GBrain server LLM suggestion

Aiko · May 13, 2026, 3:34am

我的建議：GBrain server 的主力模型用 anthropic/claude-sonnet-4.6 ；便宜任務用 anthropic/claude-haiku-4.5 ；深度/疑難任務才升級到 anthropic/claude-opus-4.7 。原因是 GBrain 自己的模型分層預設就是 utility → haiku-4-5 、reasoning → sonnet-4-6 、deep → opus-4-7 、subagent → sonnet-4-6 ，而且 subagent 路徑對非 Anthropic provider 有保護與 fallback。

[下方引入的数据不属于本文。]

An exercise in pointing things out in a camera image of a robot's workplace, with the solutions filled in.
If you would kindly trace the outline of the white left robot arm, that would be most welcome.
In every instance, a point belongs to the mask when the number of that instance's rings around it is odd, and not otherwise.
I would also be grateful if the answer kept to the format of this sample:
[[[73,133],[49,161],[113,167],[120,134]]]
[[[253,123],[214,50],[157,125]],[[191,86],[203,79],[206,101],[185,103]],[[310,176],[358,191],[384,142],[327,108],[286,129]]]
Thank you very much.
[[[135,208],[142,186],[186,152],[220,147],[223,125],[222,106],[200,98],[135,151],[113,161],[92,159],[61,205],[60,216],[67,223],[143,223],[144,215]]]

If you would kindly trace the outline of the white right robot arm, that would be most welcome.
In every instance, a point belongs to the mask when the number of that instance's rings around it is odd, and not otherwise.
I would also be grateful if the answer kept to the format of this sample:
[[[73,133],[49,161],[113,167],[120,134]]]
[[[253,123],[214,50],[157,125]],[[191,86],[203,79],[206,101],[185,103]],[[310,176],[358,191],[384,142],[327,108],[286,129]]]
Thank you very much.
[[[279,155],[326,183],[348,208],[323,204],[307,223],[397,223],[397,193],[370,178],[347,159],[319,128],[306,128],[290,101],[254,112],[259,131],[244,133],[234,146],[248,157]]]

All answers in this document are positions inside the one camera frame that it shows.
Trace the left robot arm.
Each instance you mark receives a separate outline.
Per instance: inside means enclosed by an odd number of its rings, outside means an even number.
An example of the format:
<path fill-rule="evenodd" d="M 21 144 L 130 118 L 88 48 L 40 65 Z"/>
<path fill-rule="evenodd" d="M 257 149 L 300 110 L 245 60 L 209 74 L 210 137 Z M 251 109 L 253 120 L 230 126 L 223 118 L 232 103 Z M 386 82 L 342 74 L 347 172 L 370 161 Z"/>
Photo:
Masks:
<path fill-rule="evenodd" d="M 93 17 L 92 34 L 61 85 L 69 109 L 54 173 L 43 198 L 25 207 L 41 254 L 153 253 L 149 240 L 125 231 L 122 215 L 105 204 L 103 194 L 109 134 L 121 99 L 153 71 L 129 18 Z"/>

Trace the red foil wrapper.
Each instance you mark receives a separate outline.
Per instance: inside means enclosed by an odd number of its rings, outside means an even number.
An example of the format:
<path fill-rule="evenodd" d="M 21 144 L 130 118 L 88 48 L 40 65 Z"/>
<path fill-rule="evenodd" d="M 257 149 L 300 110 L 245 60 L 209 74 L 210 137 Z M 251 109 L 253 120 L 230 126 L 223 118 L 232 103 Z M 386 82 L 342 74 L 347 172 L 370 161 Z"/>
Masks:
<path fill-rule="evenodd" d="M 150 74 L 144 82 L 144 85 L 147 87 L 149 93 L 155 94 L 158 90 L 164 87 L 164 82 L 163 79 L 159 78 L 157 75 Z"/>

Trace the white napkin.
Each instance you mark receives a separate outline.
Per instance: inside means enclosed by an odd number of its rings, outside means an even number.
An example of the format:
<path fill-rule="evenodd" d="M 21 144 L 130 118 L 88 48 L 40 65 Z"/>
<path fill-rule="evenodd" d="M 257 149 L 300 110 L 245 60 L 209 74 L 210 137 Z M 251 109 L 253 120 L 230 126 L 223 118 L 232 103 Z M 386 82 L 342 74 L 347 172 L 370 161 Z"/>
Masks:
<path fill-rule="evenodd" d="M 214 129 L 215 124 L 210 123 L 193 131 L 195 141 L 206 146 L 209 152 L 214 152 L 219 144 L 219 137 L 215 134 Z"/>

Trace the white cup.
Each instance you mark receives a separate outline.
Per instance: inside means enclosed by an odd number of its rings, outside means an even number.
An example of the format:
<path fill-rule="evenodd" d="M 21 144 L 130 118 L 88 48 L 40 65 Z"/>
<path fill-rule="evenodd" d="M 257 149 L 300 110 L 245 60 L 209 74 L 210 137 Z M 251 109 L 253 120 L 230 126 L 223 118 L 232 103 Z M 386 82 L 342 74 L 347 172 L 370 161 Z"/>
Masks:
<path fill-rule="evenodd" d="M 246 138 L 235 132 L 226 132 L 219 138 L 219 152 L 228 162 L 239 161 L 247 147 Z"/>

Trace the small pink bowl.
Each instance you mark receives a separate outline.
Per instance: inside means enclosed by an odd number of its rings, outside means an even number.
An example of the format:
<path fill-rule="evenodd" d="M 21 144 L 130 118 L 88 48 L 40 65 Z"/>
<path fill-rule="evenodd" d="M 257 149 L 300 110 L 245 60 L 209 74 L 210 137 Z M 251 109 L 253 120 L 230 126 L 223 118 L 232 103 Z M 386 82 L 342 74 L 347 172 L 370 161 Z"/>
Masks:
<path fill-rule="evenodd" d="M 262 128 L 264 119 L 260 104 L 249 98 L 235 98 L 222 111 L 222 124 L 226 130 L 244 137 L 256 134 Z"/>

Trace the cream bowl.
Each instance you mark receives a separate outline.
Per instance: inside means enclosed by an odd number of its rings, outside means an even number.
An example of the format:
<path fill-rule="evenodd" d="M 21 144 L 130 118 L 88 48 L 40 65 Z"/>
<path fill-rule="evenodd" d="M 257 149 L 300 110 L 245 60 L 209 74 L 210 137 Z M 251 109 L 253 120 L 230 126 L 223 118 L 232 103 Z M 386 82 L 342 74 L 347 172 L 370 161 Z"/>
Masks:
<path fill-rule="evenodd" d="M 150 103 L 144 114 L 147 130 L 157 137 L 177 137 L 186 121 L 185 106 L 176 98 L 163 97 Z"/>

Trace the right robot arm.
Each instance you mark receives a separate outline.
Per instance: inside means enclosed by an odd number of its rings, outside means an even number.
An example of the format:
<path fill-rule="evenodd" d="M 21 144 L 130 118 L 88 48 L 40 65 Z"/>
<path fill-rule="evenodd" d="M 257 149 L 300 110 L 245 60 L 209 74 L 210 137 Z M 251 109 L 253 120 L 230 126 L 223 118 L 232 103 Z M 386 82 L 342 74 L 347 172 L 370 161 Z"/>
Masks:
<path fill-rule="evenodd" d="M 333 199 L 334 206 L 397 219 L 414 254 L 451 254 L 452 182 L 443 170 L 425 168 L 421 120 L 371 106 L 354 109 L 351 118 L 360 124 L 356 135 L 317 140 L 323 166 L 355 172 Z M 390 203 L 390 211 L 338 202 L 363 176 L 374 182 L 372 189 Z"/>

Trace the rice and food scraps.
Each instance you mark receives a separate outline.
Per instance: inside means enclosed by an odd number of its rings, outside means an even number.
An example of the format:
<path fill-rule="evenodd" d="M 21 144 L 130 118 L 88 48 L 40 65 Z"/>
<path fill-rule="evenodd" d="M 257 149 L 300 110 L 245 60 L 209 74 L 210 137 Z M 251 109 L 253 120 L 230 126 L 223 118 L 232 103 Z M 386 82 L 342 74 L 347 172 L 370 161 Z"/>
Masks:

優先級	用途	推薦 OpenRouter 模型 ID	價格，約每 1M tokens	Context	建議
1	GBrain 主力 / 日常 reasoning / agent workflow	`anthropic/claude-sonnet-4.6`	$3 input / $15 output	1M	最推薦作為 default。 Sonnet 4.6 在 OpenRouter 標示為 coding、agents、professional work，適合 GBrain 這種記憶、檢索、工具呼叫與長流程 agent server。
2	便宜任務 / query expansion / 分類 / 摘要 / 輕量 subtask	`anthropic/claude-haiku-4.5`	$1 input / $5 output	200K	適合大量小任務，成本比 Sonnet 低。GBrain 的 utility tier 也對應 Haiku。限制是 context 比 Sonnet/Opus 小。
3	深度分析 / 大型 codebase / 長任務 orchestration / 高風險決策	`anthropic/claude-opus-4.7`	$5 input / $25 output	1M	只建議用在 deep tier，不要全站預設都用 Opus，否則成本會上升。Opus 4.7 被 OpenRouter 描述為適合 long-running asynchronous agents、多階段 debugging、end-to-end orchestration。
4	成本敏感但仍要 1M context 的非核心任務	`deepseek/deepseek-v4-flash`	$0.14 input / $0.28 output	1M	很適合作為大量批次分析、草稿、低風險資料整理的替代模型。價格低，但我不建議拿它取代 GBrain subagent tier，因為 GBrain 對 subagent 有 Anthropic-only 設計。
5	成本/能力平衡的非 Claude 備援	`deepseek/deepseek-v4-pro`	$0.435 input / $0.87 output	1M	比 Flash 貴，但仍遠低於 Claude / GPT；適合 full-codebase analysis、多步自動化、大型資訊綜合的備援。
6	OpenAI 生態 / structured output / 工具呼叫穩定性偏好	`openai/gpt-5.5`	$5 input / $30 output	1M	可作為 Claude 之外的高品質 cross-check 或 review 模型；但對 GBrain 原生 subagent 不一定是最佳主路徑。
7	低延遲 multimodal / PDF / audio / video 輕量處理	`google/gemini-3.1-flash-lite`	$0.25 input / $1.50 output	1M	適合資料抽取、PDF/multimodal 輕量任務；不是我對 GBrain 主 reasoning 的首選，但可作旁路工具。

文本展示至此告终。